Every line below that mentions the word "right" should be copied out.

= = = = = = =

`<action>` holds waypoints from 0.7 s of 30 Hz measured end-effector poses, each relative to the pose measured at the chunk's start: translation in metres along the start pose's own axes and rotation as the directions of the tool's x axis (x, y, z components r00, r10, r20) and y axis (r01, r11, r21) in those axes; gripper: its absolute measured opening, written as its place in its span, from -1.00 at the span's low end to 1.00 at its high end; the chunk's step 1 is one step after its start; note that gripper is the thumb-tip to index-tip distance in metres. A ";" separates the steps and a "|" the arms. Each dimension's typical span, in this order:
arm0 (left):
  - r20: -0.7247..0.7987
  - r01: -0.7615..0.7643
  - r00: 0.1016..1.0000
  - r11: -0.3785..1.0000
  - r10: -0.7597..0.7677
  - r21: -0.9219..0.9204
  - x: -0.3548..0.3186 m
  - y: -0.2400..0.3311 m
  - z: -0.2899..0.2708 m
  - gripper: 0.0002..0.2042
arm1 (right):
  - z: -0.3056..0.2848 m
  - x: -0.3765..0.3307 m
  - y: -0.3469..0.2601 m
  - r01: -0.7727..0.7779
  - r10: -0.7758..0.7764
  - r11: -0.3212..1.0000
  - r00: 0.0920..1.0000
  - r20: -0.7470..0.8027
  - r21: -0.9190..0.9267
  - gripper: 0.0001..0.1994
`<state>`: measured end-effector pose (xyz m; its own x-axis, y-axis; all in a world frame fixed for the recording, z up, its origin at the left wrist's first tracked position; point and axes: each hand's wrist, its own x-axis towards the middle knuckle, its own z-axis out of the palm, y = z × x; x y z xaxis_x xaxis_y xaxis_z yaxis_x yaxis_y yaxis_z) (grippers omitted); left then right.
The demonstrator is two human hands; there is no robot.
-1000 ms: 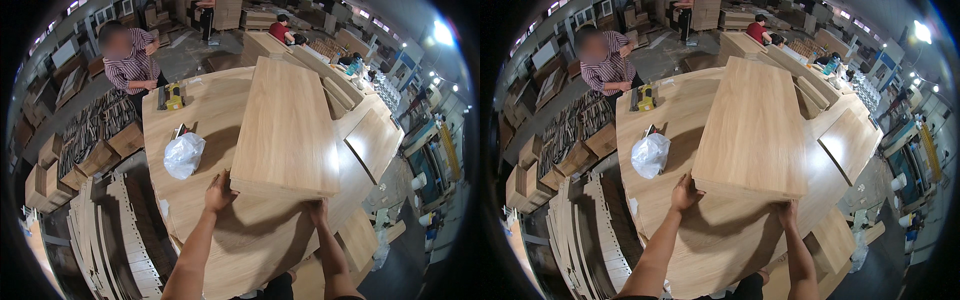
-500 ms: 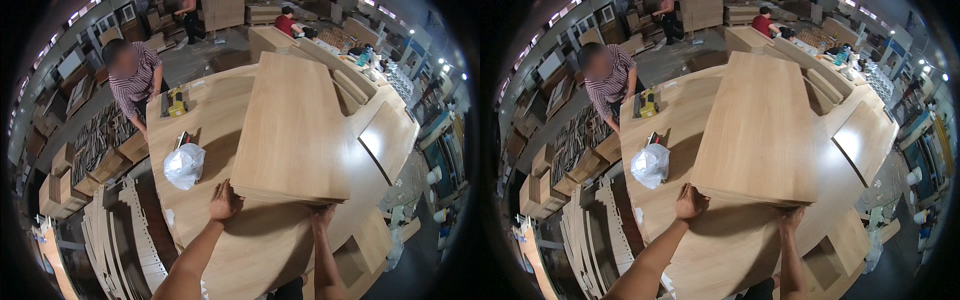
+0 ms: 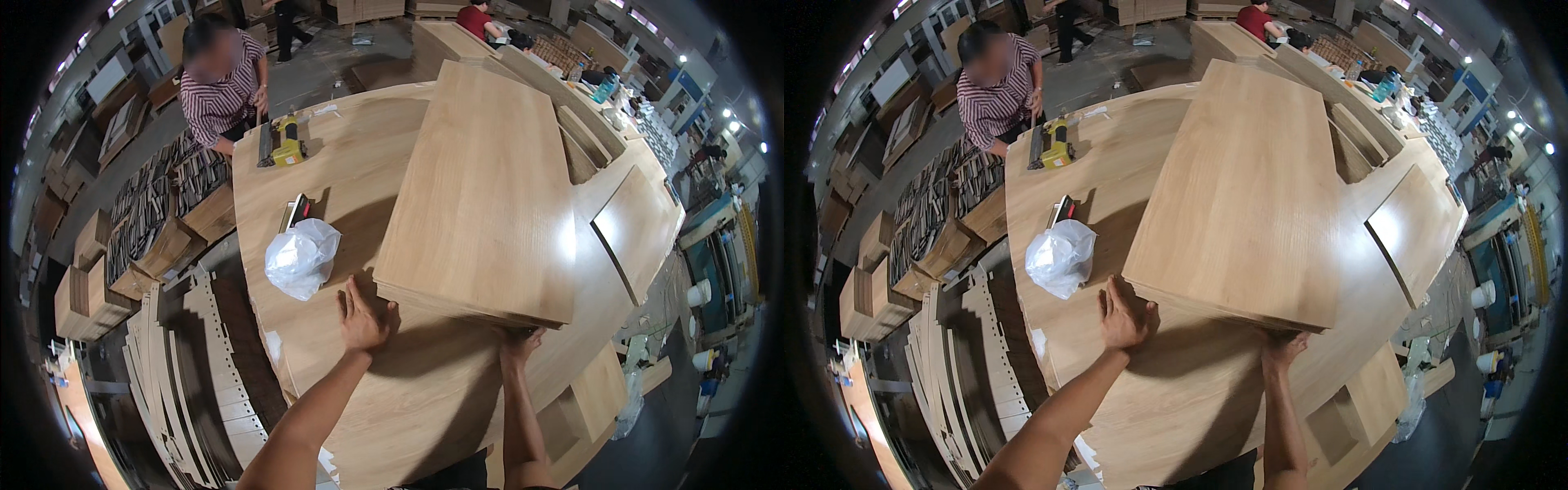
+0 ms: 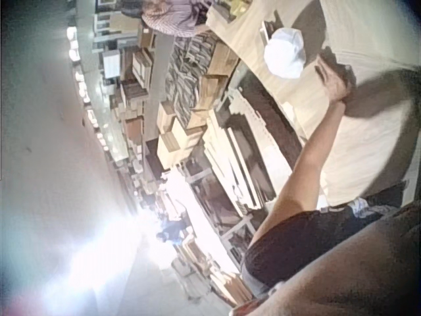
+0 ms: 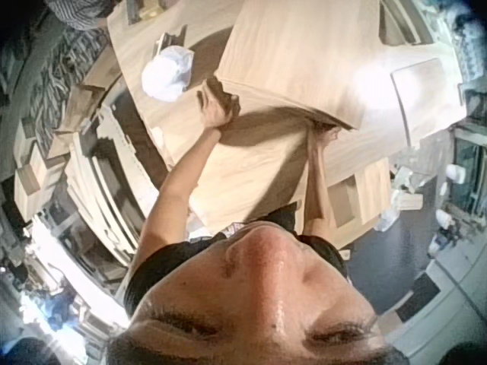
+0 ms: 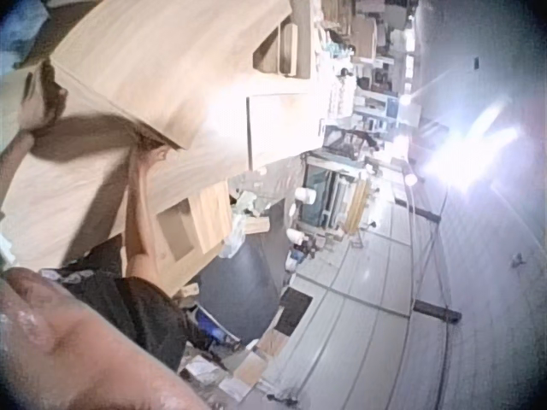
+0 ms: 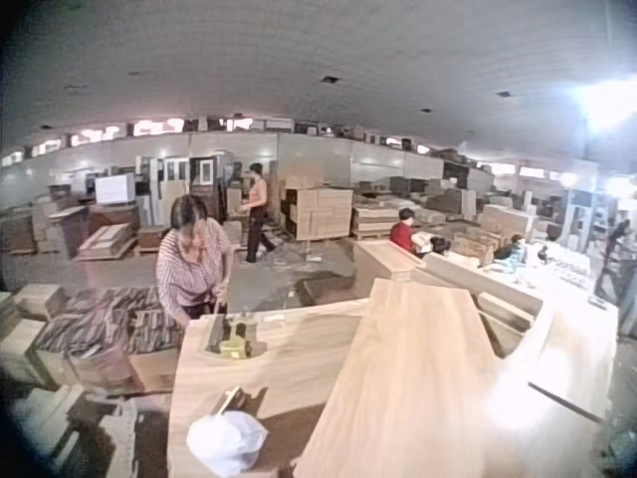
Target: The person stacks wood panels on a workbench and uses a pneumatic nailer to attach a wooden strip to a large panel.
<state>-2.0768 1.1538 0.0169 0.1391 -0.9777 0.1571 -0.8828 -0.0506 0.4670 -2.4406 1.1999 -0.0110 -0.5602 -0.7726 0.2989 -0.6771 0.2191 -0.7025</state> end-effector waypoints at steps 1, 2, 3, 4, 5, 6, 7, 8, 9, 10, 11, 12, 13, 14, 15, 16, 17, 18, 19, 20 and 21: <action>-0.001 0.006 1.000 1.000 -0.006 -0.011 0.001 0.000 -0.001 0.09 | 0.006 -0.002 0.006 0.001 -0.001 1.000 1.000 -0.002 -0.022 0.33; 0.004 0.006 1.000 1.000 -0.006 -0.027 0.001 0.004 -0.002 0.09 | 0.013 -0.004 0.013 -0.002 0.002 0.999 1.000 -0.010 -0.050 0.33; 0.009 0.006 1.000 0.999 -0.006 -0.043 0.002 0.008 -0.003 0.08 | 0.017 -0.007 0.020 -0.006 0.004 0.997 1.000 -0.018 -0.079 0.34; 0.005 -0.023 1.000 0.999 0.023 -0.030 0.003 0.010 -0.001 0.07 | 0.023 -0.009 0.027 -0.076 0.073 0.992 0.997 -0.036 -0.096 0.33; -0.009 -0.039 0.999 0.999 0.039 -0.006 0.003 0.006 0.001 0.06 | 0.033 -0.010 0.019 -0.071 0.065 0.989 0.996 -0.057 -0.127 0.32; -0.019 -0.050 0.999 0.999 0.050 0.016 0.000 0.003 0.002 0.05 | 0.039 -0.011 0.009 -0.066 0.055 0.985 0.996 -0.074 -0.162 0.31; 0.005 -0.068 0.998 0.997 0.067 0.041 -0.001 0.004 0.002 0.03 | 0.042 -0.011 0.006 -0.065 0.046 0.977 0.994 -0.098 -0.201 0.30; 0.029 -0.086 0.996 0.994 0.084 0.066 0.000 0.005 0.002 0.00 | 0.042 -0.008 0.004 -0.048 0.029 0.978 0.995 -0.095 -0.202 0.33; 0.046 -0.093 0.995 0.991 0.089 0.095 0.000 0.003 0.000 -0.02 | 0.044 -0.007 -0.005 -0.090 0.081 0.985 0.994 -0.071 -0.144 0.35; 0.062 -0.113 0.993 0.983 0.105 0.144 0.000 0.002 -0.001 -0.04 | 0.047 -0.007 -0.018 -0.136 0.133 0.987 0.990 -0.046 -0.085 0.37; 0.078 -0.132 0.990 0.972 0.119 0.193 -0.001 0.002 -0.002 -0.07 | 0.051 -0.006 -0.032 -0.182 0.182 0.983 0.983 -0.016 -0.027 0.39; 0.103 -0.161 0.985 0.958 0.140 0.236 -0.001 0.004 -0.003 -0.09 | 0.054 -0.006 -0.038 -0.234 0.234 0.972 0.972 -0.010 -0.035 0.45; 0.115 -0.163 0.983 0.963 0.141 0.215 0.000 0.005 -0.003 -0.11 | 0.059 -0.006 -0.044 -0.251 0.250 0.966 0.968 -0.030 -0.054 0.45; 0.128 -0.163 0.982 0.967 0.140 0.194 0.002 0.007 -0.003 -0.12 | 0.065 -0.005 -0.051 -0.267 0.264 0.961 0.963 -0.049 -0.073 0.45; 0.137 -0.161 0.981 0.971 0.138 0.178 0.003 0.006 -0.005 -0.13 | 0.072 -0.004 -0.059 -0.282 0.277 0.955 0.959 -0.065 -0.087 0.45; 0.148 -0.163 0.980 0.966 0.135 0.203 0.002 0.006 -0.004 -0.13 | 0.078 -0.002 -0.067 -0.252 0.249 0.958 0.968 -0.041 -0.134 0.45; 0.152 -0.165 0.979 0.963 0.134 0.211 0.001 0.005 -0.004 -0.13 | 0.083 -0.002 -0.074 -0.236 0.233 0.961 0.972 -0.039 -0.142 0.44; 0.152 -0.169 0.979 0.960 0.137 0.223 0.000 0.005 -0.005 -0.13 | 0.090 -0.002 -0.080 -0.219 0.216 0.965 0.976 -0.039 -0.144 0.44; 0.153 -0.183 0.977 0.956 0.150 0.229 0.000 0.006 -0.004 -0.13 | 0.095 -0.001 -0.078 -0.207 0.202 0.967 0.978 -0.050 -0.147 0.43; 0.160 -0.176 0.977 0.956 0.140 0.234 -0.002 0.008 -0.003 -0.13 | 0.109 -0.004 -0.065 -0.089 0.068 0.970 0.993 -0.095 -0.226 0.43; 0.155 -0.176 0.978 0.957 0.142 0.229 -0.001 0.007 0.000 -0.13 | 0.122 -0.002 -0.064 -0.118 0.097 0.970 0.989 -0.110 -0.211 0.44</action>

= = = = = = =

• [Response area]:
arm1 (right):
`<state>`: measured end-effector pose (xyz m; its own x-axis, y-axis; all in a world frame fixed for the recording, z up, its origin at the left wrist's first tracked position; point and axes: each hand's wrist, its own x-axis towards the middle knuckle, its own z-axis out of the palm, y = z × x; x y z xaxis_x xaxis_y xaxis_z yaxis_x yaxis_y yaxis_z) (grippers omitted); left then right.

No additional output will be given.